L’idea che vadano rivisti i criteri di applicazione della custodia cautelare in una direzione decisamente più riduttiva e garantita, può dunque forse risultare ingiustificata, ma dovrebbe comunque preoccupare gli addetti ai lavori, specie se essa non fosse diffusa solo tra gli interessati e i loro avvocati, ma circolasse in qualificati ambienti politici e parlamentari. Non è sicuramente un discorso da risolvere in poche battute. Ma sembrerebbe davvero arrivato il momento di cominciare a farlo.



Livorno -
Detenuto si impicca

Un detenuto di 36 anni, Luigi Visconti, si è ucciso il 7 settembre nella sua cella del carcere delle Sughere, a Livorno. L’uomo si è impiccato alla grata del bagno con un lenzuolo. Era stato trasferito nella prigione livornese pochi giorni prima da Grosseto.
L’uomo, originario di Marano (Napoli), era stato fermato dalla Polfer maremmana per un normale controllo e arrestato perché risultato inadempiente all’obbligo di dimora. Processato per direttissima, Visconti aveva patteggiato una pena di otto mesi di reclusione e trasferito a Livorno.
È il terzo suicidio negli ultimi tre mesi nel carcere delle Sughere.

Milano - Cardiopatico muore in cella

Cardiopatico ischemico con già un infarto alle spalle, quattro by-pass, gravemente obeso, tabagista, iperteso e diabetico: nell’estate 2001, a 52 anni, quando doveva scontarne 3 a Opera dov’era rinchiuso da 2 per ricettazione, il detenuto Pasquale Squeo continuava a ripetere di essere malato, troppo malato per restare in cella.
Inascoltato.
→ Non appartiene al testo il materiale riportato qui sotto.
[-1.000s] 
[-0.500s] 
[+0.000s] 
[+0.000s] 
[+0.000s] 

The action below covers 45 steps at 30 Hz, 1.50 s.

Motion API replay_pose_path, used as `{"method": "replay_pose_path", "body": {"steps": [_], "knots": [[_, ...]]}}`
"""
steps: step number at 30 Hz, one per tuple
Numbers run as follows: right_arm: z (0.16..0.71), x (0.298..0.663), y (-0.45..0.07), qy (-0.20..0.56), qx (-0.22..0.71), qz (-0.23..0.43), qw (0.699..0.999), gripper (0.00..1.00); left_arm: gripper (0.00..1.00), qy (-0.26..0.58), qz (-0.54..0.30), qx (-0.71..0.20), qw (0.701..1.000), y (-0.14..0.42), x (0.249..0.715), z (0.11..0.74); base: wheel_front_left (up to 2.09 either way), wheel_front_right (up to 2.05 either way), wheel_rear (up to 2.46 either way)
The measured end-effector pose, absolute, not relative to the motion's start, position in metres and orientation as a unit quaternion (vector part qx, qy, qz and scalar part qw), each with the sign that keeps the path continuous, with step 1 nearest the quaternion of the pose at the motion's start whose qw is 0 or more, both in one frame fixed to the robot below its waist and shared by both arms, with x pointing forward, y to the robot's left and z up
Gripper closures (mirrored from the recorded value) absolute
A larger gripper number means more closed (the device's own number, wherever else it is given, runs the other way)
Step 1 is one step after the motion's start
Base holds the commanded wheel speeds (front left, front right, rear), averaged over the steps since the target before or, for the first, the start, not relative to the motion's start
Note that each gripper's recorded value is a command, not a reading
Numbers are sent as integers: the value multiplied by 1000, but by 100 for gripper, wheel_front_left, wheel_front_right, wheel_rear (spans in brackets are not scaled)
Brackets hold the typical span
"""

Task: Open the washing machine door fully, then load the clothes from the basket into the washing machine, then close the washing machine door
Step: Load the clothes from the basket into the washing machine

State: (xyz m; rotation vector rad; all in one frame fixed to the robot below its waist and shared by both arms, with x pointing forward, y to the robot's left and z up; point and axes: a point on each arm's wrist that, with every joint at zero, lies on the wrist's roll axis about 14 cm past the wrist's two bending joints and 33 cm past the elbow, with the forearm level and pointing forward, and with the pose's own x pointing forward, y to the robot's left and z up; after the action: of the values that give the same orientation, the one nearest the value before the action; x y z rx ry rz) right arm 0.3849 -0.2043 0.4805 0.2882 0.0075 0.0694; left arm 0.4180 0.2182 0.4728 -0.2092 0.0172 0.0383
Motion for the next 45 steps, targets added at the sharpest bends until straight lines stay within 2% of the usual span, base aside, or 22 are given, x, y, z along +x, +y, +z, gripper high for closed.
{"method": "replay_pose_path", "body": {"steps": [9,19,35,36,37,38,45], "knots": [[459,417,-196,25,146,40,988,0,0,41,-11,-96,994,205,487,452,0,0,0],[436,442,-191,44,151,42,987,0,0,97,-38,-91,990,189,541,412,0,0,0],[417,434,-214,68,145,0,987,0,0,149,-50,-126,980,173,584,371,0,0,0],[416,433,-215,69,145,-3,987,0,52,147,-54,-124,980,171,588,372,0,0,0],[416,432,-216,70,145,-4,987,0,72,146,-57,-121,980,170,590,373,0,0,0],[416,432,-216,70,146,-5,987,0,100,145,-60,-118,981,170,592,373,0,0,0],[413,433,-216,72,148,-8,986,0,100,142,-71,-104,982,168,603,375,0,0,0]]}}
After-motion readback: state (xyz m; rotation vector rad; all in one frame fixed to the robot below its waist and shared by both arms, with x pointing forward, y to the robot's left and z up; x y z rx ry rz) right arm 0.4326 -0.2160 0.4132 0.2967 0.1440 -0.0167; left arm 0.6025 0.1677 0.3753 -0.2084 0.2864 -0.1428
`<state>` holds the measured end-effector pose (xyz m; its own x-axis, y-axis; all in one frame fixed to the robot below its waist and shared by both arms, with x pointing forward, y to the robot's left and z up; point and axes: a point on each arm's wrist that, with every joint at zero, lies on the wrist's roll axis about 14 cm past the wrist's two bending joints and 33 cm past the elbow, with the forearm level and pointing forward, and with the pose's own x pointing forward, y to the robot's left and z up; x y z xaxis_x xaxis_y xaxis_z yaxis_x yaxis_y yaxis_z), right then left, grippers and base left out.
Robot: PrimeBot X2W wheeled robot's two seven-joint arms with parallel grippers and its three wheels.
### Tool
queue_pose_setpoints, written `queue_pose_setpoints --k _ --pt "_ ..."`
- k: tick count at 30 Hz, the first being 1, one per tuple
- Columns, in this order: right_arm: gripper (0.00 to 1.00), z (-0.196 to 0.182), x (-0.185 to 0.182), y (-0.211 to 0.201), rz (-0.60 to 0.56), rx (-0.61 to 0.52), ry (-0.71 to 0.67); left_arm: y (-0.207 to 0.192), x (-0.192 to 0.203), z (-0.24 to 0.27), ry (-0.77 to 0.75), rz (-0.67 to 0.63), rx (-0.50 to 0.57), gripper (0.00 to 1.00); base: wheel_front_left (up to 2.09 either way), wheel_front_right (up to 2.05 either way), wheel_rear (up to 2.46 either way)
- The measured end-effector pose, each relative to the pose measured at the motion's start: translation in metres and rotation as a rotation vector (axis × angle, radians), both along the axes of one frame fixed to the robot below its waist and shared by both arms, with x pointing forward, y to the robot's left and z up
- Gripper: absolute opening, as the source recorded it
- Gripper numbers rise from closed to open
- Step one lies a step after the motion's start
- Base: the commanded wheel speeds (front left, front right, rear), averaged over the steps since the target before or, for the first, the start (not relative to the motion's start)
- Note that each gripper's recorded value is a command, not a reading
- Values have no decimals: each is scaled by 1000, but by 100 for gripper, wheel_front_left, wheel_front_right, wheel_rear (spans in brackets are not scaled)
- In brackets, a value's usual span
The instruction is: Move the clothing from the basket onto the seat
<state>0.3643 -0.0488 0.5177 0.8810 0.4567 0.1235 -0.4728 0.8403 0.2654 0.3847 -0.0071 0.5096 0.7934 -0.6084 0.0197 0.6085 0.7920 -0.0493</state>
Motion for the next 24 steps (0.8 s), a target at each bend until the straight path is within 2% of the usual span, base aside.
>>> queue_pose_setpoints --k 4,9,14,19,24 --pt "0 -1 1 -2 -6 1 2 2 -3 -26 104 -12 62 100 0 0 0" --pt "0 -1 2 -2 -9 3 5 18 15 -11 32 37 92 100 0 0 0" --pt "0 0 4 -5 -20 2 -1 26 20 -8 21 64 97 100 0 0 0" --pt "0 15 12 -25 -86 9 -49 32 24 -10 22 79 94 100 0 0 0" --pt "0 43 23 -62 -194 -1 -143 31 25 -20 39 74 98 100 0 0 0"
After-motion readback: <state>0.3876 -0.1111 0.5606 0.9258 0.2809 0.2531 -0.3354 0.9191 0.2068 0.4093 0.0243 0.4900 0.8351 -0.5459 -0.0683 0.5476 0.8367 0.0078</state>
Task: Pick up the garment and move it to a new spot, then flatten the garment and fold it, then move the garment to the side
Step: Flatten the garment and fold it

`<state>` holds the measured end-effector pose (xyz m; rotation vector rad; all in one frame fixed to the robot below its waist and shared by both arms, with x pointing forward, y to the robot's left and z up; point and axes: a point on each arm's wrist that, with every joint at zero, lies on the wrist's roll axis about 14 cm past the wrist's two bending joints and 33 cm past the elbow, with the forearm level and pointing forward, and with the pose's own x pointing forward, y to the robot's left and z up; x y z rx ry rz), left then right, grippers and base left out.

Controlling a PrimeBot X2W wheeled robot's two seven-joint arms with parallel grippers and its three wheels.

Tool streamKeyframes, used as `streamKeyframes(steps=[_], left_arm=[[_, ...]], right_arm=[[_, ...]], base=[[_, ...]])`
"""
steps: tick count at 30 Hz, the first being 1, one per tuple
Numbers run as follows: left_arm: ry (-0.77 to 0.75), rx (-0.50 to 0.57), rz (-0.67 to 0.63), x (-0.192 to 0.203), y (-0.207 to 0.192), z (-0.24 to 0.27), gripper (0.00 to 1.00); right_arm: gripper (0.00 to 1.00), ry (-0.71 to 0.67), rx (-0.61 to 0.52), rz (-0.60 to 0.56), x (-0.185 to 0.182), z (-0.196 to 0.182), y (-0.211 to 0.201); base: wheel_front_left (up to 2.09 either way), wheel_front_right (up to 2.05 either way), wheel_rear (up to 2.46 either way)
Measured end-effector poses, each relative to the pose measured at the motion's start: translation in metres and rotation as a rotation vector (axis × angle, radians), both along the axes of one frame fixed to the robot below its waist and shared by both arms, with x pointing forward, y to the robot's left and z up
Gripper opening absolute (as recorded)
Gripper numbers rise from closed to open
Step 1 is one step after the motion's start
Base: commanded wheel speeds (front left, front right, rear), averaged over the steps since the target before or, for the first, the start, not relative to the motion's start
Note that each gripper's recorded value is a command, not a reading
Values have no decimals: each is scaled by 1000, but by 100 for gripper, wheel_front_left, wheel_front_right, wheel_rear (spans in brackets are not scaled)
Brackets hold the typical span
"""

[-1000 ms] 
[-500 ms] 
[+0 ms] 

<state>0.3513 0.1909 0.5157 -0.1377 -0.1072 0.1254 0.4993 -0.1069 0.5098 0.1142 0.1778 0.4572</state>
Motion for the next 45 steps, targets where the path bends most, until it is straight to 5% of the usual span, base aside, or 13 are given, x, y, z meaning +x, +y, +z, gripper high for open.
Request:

Fino a quando, respinte dal Tribunale di Sorveglianza tutte le istanze di scarcerazione sulla base delle relazioni mediche che garantivano invece la compatibilità delle sue condizioni di salute con la reclusione, Squeo si è sentito male in carcere. È morto in ospedale il 6 settembre 2001 per una “acuta insufficienza ventricolare sinistra”.
Ora, a distanza di tre anni, la Procura di Milano incrimina i due medici specialisti chiamati dal carcere di Opera a visitarlo nei giorni precedenti.